By analogy, think of natural gas piping. Natural gas is actually transformed into a liquid so that when it is transferred for use and can be handled more easily in the pipelines. Or, say there’s a glass of water and you pour it out. The reason it has to stay a liquid is so that when you’re piping it to wherever it is it’s supposed to go it only goes in that single direction. The transformation part of ETL acts in a similar manner in that it ensures that data remains the same while being moved through the pipelines.
Why Being Serverless Is Awesome
Going serverless basically is the exact opposite of “server data pipelines”. And it is the solution to all of the issues we mentioned earlier. By going serverless we introduce what is known as “Reusable Transform Components”. In past projects, Xentity wanted to build reusable transformations not for the whole record, but to a singular output. We were creating a new derivative of source data, and these reusable components can be mixed, matched, and scaled with different memory power. Therefore you don’t need a monolithic server with 128 mb of memory for something smaller, and by going serverless we can decouple categories of data into their own groups with their own amounts of memory.
This is the reason why more architects are implementing serverless data pipelines. Take a look at the cloud for a great example on a serverless storage that can pipeline data. It’s like a rubber band, it expands to accommodate more when needed, and when you want to take stuff off the cloud, it contracts. In other words, it only works as hard and stores as much when you want it to. You turn the lights on when you need to, and turn it off when you’re done. Or you have the light bulb with the appropriate wattage.
The Benefit Of Going Serverless
With all of that in mind, there are many benefits for organizations moving towards a serverless method of pipelining data. Serverless cloud data pipeline are faster, cheaper, configurable based on either the data itself or the client’s needs. Enterprises scale data pipeline for tight budgets to large enterprise budgets without the server compute costs and ETL Licenses. As mentioned before, servers are way too expensive for how inefficient they are and now need to account the 4 V’s (volume, variety, veracity and velocity). And the data can be loaded into any kind of data storage, whether it’s a database, warehouse, lake, pond, whatever.

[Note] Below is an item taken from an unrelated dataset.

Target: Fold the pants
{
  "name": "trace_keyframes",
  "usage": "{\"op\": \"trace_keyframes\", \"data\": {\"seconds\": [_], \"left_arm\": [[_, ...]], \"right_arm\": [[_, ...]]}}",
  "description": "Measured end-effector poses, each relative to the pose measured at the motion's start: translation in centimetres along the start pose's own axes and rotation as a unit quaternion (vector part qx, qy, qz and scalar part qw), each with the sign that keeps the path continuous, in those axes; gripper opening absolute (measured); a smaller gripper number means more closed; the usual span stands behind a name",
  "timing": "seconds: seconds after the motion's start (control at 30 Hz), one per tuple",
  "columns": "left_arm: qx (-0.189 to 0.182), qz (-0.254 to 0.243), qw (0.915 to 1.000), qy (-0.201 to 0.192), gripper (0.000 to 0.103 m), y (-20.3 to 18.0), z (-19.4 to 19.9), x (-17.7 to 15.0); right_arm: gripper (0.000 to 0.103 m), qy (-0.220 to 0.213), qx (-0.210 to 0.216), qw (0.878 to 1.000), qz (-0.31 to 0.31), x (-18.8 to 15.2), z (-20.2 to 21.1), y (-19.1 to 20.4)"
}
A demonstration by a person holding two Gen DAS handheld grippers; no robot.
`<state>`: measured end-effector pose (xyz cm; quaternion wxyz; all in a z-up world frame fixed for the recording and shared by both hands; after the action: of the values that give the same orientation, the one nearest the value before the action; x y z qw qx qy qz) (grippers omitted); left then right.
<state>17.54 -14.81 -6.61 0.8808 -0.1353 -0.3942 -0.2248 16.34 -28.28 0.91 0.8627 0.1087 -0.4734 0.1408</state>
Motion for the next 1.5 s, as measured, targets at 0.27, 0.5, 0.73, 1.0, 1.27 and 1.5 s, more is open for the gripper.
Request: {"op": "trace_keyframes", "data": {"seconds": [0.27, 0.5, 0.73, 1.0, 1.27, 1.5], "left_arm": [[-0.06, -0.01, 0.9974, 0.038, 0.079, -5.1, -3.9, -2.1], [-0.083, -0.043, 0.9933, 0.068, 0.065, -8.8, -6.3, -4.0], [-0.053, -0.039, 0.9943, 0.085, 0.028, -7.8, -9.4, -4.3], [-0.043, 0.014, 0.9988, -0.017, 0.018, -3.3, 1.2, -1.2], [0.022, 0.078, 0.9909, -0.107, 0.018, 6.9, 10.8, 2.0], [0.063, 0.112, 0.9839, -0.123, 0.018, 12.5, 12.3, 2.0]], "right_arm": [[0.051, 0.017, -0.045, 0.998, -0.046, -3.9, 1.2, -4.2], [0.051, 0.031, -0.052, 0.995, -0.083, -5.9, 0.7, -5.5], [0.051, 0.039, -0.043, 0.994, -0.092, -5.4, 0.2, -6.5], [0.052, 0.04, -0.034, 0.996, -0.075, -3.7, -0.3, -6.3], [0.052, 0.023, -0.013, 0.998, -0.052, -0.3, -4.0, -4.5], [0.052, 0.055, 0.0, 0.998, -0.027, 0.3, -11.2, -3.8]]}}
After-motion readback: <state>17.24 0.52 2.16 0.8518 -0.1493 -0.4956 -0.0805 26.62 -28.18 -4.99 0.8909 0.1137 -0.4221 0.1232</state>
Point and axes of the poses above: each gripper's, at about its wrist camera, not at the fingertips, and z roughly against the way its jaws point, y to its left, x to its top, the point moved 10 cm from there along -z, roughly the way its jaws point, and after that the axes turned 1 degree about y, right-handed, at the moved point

Serverless data pipelines also provide reproducibility and replication. Through this new method, clients can test single records of data and more easily reproduce and replicate. It simply provides records that allow easy replication in the future, like a ledger. Going serverless makes traceable data regularly available and accessible in service architecture.
Golden Opportunity For Efficiency
Te recap, serverless data pipelines are a far more efficient and less expensive method of piping data to their destination. At Xentity, we cover a lot of services regarding data, one of which being to pipe it to new destinations. Also, the idea of serverless pipelines fall in line with a lot of our company’s major philosophies: efficiency, better uses of information in the “IT” field, etc. And Xentity’s approach helps make data more traceable and allows for validation, which becomes extremely important in a world where data is far more accessible, and therefore validation becomes something of a necessity.